• What you will do
Once the data has been read, return all of it precisely as written.

• Data section

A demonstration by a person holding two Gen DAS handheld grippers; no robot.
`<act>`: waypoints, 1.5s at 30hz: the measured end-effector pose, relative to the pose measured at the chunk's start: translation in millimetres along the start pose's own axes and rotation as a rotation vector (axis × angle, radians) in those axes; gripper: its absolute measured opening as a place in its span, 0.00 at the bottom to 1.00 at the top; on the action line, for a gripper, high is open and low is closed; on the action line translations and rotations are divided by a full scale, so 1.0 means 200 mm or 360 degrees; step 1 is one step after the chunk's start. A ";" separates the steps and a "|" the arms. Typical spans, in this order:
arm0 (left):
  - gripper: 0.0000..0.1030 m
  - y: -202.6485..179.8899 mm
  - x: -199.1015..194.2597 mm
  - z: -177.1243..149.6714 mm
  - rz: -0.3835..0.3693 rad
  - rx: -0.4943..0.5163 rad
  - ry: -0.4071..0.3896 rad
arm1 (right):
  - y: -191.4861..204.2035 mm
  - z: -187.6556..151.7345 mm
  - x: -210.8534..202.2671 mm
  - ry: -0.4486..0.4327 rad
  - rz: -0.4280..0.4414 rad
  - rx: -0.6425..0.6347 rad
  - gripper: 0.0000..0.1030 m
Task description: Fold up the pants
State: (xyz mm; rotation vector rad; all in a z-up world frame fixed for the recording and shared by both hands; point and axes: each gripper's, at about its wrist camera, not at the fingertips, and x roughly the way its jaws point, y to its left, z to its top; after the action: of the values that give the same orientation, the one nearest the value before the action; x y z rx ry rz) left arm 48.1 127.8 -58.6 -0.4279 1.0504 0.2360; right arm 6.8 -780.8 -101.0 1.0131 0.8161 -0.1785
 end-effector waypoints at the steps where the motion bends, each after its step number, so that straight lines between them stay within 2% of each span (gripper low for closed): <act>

• Result
A demonstration by a person holding two Gen DAS handheld grippers; no robot.
`<act>`: waypoints, 1.5s at 30hz: the measured end-effector pose, relative to the pose measured at the chunk's start: translation in millimetres along the start pose's own axes and rotation as a rotation vector (axis × angle, radians) in those axes; gripper: its absolute measured opening as a place in its span, 0.00 at the bottom to 1.00 at the top; on the action line, for a gripper, high is open and low is closed; on the action line translations and rotations are divided by a full scale, so 1.0 means 200 mm or 360 degrees; step 1 is one step after the chunk's start. A ";" separates the steps and a "|" the arms. Typical spans, in this order:
arm0 (left):
  - gripper: 0.0000..0.1030 m
  - y: -202.6485..179.8899 mm
  - x: -199.1015..194.2597 mm
  - z: -177.1243..149.6714 mm
  - rz: -0.3835..0.3693 rad
  - rx: -0.4943..0.5163 rad
  - ry: -0.4071..0.3896 rad
arm1 (right):
  - y: -191.4861..204.2035 mm
  - z: -187.6556..151.7345 mm
  - x: -210.8534..202.2671 mm
  - ry: -0.4486..0.4327 rad
  - rz: -0.4280..0.4414 rad
  - rx: -0.6425..0.6347 rad
  - gripper: 0.0000..0.1030 m
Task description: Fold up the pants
State: (xyz mm; rotation vector rad; all in a z-up world frame fixed for the recording and shared by both hands; point and axes: each gripper's, at about its wrist camera, not at the fingertips, and x roughly the way its jaws point, y to its left, z to its top; after the action: of the values that give the same orientation, the one nearest the value before the action; x y z rx ry rz) left arm 48.1 127.8 -58.6 -0.4279 1.0504 0.2360; right arm 6.8 -780.8 -101.0 1.0131 0.8161 -0.1785
 end-effector waypoints at the steps where the motion bends, each after its step number, so that straight lines between them stay within 2% of each span (gripper low for closed): <act>

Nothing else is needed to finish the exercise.